The Dry River Valley runs from Mt Washington down to Crawford Notch about 2000 feet below the Crawford Path, the oldest continuously maintained hiking trail in the United States. While it’s within spitting distance of the most popular peaks in the White Mountains, it’s an isolated and seldom-hiked area because the trails are constantly in flux. Trail sections are regularly wiped out by landslides and floods, only to be rebuilt by trail crews, and then wiped out again the next year during major rain events.

Dry River Trailhead Warning Sign

For those brave enough (or ill-informed) to venture into this lost world, the Dry River Valley is the ideal place to observe the titanic forces that shape the landscape of the White Mountains. It’s also an ideal place to get away from the crowds of tourists that flock to the 4000 footers each summer and test your self-sufficiency in an area that’s completely off the grid, with few trail blazes, potentially difficult river crossings, and few visitors. I’ve done many backpacking trips into this valley, and couldn’t think of a better place to go backpacking and fly fishing during the recent Labor Day weekend.

Redlining the Dry River Valley

Trip Length: 19 miles with 5500′ of elevation gain.

I’ve been systematically hiking many of the trails in the Dy River Valley and the surrounding area this year as part of my second Redlining round. This is a crazy game where you hike all 635 trails listed in the local hiker’s bible called The White Mountain Guide (30th edition) which takes approximately 2500 miles of hiking to complete. I like to backpack as many of the trails as possible, creating multi-day loops and lollipops, so I can minimize the number of miles I need to hike all the trails. It still adds up to a lot of miles.

The Dry River is constantly rerouted by massive floods that scour the river bed and move giant boulders downstream.

It’s easy to write people who hike lists off as OCD crackpots, but I enjoy belonging to the community of hikers pursuing the same goal and in having an excuse to travel all over New Hampshire and Maine to hike trails on the list. The physical exertion of hiking, the planning and decision making, and the adventure of my solo trips is both invigorating and calming for me.  I view it as a type of section hiking, although the trails aren’t contiguous like they are with a long trail.

On this particular trip, I wanted to finish hiking a five-mile section of the Dry River Trail, climb three trails that link the Dry River valley floor to the Crawford Path 2000′ up on the ridge, and a trail I missed last winter on the north side of the ridge, that was buried under 4 feet of snow when I tried to hike it. Time permitting, I also want to do some Tenkara fly fishing and try some new dry flies that I’d tied. I’ve always been skunked when fishing the Dry River in the past and I wanted to break that trout drought, so to speak.

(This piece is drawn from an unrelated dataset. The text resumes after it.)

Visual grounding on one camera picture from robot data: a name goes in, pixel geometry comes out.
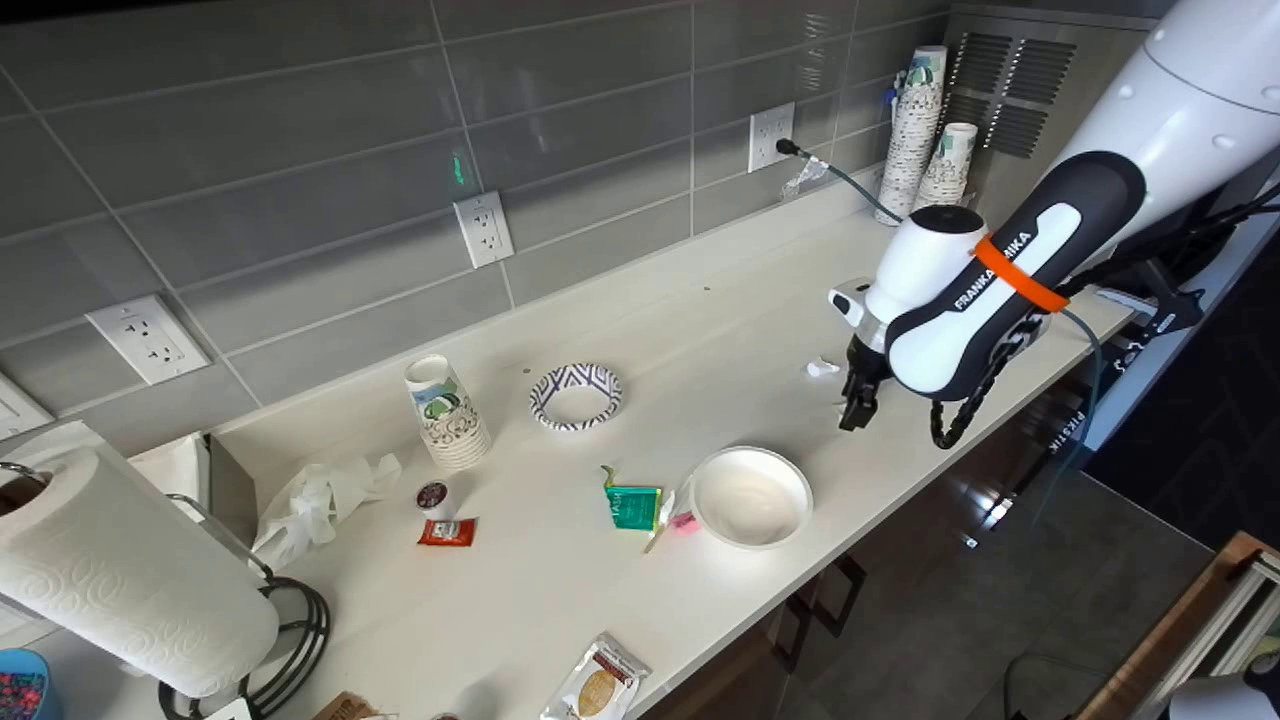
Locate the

The Dry River suspension bridge

I parked my car at the trailhead and hiked up the Dry River Trail past the Wilderness Boundary to the suspension bridge at the bottom of the Dry River Valley, about 2 miles up from Crawford Notch. I’ve never really figured out why they built this bridge here since all of the upstream crossings require fording the river on foot. The bridge also gets wiped out or severely damaged every few years. They replace or repair it, which is strange, because the Forest Service has a local policy of removing bridges in designated Wilderness Areas that have been damaged or destroyed. I can’t figure out why they keep this one around. It wouldn’t be a difficult crossing on foot, except in high water.

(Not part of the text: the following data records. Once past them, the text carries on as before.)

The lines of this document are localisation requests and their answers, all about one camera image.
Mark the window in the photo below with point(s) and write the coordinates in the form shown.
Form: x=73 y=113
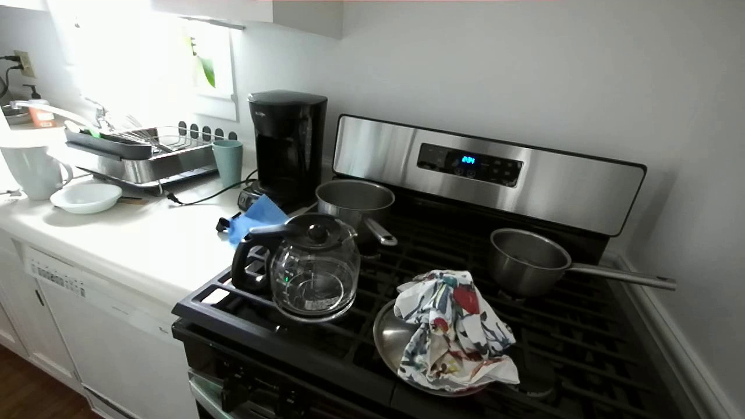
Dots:
x=145 y=58

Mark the light blue cup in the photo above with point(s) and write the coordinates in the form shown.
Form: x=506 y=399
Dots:
x=227 y=162

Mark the blue cloth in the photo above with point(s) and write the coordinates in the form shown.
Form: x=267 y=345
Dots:
x=255 y=217

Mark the floral kitchen towel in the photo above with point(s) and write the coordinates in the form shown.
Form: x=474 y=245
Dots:
x=451 y=329

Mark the black coffee maker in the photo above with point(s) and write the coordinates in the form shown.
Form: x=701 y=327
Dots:
x=286 y=148

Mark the white bowl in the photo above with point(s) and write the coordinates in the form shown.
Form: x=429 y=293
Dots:
x=86 y=196

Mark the wall socket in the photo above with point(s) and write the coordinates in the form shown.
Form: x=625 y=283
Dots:
x=24 y=63

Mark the white pitcher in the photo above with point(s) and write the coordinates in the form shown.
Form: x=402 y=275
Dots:
x=33 y=169

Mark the steel frying pan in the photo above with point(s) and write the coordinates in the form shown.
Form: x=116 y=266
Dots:
x=391 y=340

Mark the white dishwasher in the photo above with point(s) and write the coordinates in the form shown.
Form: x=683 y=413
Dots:
x=110 y=331

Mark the kitchen tap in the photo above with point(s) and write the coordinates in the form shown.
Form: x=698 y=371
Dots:
x=100 y=113

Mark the glass coffee carafe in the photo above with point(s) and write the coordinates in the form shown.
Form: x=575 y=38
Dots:
x=312 y=269

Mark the stainless steel stove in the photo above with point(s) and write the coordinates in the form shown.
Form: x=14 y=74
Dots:
x=442 y=291

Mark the dish drying rack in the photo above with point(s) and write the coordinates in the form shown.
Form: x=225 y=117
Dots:
x=152 y=154

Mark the soap dispenser bottle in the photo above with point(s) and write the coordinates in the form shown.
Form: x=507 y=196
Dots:
x=40 y=110

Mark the wall cabinet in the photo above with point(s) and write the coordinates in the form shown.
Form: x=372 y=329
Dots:
x=279 y=14

Signs in Wilderness Areas don’t have mileages listed to help promote a wilder experience requiring more self-sufficiency

I hiked up the Dry River Trail which seemed different since the last time I visited. There were some more sections that has been rerouted around new landslides and old rerouted sections that were rerouted some more. Its the same story in different areas all over the Whites. Many of the older trails were built along the shores of rivers, like the Wild River Trail, the Highwater Trail, the Rocky Branch Trail, and the Lincoln Woods Trail. When there’s a major rain event, the sides of the rivers erode causing landslides, which and wipe out sections of the adjacent trails. But the damage to the Dry River Trail is far more severe and more frequent than anywhere else in the National Forest.

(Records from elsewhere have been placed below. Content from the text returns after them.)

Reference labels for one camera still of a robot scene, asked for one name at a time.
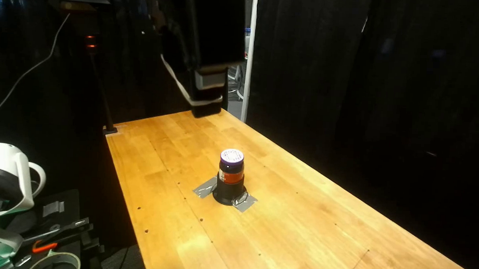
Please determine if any dark bottle with white lid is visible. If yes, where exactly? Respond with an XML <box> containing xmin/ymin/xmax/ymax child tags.
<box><xmin>218</xmin><ymin>148</ymin><xmax>246</xmax><ymax>186</ymax></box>

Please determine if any camera on mount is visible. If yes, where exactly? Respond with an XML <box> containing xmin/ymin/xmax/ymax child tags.
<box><xmin>43</xmin><ymin>0</ymin><xmax>123</xmax><ymax>136</ymax></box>

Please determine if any white cable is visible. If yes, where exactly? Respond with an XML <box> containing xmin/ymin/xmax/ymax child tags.
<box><xmin>0</xmin><ymin>10</ymin><xmax>72</xmax><ymax>130</ymax></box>

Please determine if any grey tape strip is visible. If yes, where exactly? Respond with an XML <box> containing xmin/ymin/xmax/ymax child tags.
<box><xmin>232</xmin><ymin>192</ymin><xmax>258</xmax><ymax>214</ymax></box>
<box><xmin>192</xmin><ymin>175</ymin><xmax>219</xmax><ymax>199</ymax></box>

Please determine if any office chair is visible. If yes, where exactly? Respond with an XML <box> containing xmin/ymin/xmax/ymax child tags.
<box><xmin>227</xmin><ymin>64</ymin><xmax>247</xmax><ymax>102</ymax></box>

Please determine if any white strap loop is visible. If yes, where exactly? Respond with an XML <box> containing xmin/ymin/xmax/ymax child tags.
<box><xmin>27</xmin><ymin>250</ymin><xmax>82</xmax><ymax>269</ymax></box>

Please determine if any black curtain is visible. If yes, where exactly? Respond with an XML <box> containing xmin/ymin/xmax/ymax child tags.
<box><xmin>0</xmin><ymin>0</ymin><xmax>197</xmax><ymax>157</ymax></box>
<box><xmin>244</xmin><ymin>0</ymin><xmax>479</xmax><ymax>269</ymax></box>

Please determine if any white pole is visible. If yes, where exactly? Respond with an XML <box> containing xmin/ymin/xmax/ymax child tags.
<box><xmin>240</xmin><ymin>0</ymin><xmax>260</xmax><ymax>124</ymax></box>

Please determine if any white headset with strap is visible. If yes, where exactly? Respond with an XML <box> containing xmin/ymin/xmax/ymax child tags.
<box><xmin>0</xmin><ymin>142</ymin><xmax>48</xmax><ymax>260</ymax></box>

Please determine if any black clamp with orange trigger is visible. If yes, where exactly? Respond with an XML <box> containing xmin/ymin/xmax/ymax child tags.
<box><xmin>18</xmin><ymin>214</ymin><xmax>102</xmax><ymax>262</ymax></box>

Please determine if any small grey bracket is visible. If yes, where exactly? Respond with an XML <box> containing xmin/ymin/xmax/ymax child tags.
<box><xmin>42</xmin><ymin>200</ymin><xmax>65</xmax><ymax>219</ymax></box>

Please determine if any black round bottle holder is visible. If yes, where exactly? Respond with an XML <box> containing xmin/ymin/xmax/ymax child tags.
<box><xmin>212</xmin><ymin>175</ymin><xmax>247</xmax><ymax>207</ymax></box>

Mt Clinton Trail ford across the Dry River

I hiked to the Mt Clinton Trail Junction, forded the river, and searched around for the trail on the opposite bank. This trail takes you up to the AMC’s Mizpah Hut on Mt Pierce. The Mt Clinton Trail used to be a Redliner rite of passage because it was so poorly maintained and very difficult to follow. It has a new volunteer trail maintainer named Rob Blaisdell, who’s done of a great job of cleaning it up while preserving its wildness. He was up for the challenge and has done a marvelous job

The Mt Clinton Trail feeds into the Dry River Cutoff Trail near the top, which runs 0.5 miles to Mizpah Hut. The top of that trail has experienced a microburst which knocked down well over 50 trees. A path has been cut through the carnage, but there are a few scoot-overs and crawl-unders left which make it slow going.

Mt Eisenhower from the Crawford Path

I popped into the hut at the top and grabbed a piece of gingerbread cake that was for sale, wolfing it down while chatting with some thru-hikers who were passing through since the Crawford Path is part of the Appalachian Trail. The only trail name I can remember was Twelve, given to a young lady because she has the sense of humor of a twelve-year-old.

I left the hut and hiked down the Mizpah Cuttoff trail down to the Crawford Path on the north side of the ridge (I’d climbed the south side). This is a trail that I’d wanted to hike last winter, but couldn’t because it was buried in snow. Redliners call trails that you’ve missed or that you’ve only partially completed “chads” or “hanging chads”. This was one of those. It was only 0.7 miles long, so I hiked down it and back up again quickly. It was steeper and rockier than I remembered.

Old logging artifact (bucket) on the trail junction signpost

I returned the Dry River Cutoff trail and passed through the blowdown section gain, staying it at the Dry River Cutt-Off/Mt Clinton Trail junction to hike back down to the Dry River for some fishing and camping. Unlike the Mt Clinton Trail, the Cut-off Trail is in really bad shape and needs some looking after. I’m tempted to see if it needs trail adopter, myself because I love this area so much and it would give me an excuse to come back a few times each year. There are blowdowns blocking the trail, intruding vegetation, and deep mud. It’s not quite a bushwhack but definitely trending in that direction.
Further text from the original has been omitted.